What exactly are the differences between the words "perpendicular", "normal", and "orthogonal"? I more or less use these words interchangeably, but I assume that they have precise definitions. PuzzledvegetableIs it teatime already? 00:57, 21 September 2023 (UTC)

You can read perpendicular, Orthogonality, and Normal (geometry). They are pretty much the same, except that I think "normal" usually refers to vectors. Bubba73 You talkin' to me? 01:19, 21 September 2023 (UTC)
Perpendicular has to do with a string hanging straight down in the direction of gravity (perpendiculum = plumb line or plumb bob), typically at a right angle to the ground. Normal has to do with a right-angled stick (norma = carpenter's square). Orthogonal literally = right angled in Ancient Greek (came to English via French via Latin); the Latin analog is "rectangular". –jacobolus (t) 01:21, 21 September 2023 (UTC)
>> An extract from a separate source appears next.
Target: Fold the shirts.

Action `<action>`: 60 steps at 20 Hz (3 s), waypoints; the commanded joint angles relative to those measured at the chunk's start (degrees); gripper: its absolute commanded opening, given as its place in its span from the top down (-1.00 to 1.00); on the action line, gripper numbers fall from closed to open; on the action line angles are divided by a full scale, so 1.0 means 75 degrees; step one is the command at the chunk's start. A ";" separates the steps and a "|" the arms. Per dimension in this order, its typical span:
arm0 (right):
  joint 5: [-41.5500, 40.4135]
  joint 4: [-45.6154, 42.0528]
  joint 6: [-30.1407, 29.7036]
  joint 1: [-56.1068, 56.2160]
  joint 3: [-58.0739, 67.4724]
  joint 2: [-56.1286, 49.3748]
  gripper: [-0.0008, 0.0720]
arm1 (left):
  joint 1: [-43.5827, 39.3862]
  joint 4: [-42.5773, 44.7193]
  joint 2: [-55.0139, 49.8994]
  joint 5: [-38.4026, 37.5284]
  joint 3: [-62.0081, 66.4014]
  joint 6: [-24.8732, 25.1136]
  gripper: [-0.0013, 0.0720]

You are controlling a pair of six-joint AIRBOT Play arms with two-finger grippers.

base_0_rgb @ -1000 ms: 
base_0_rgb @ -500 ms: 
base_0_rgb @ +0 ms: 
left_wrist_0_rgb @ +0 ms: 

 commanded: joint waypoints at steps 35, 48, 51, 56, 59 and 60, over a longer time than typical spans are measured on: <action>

Each of these terms is used with several related but different meanings; the uses overlap, and which term is preferred in which context may be mostly a matter of tradition. One difference is that "normal" is often used as a noun ("the normal") and then refers to a one-dimensional object, while "orthogonal" is mainly used as an adjective and can apply to a pair of subspaces of a metric space that can have any dimensions. (Given an m+n-dimensional space, an m-dimensional subspace can be orthogonal to an n-dimensional subspace.) The geometric term "perpendicular" is mainly used in traditional Euclidean geometry.  --Lambiam 17:21, 21 September 2023 (UTC)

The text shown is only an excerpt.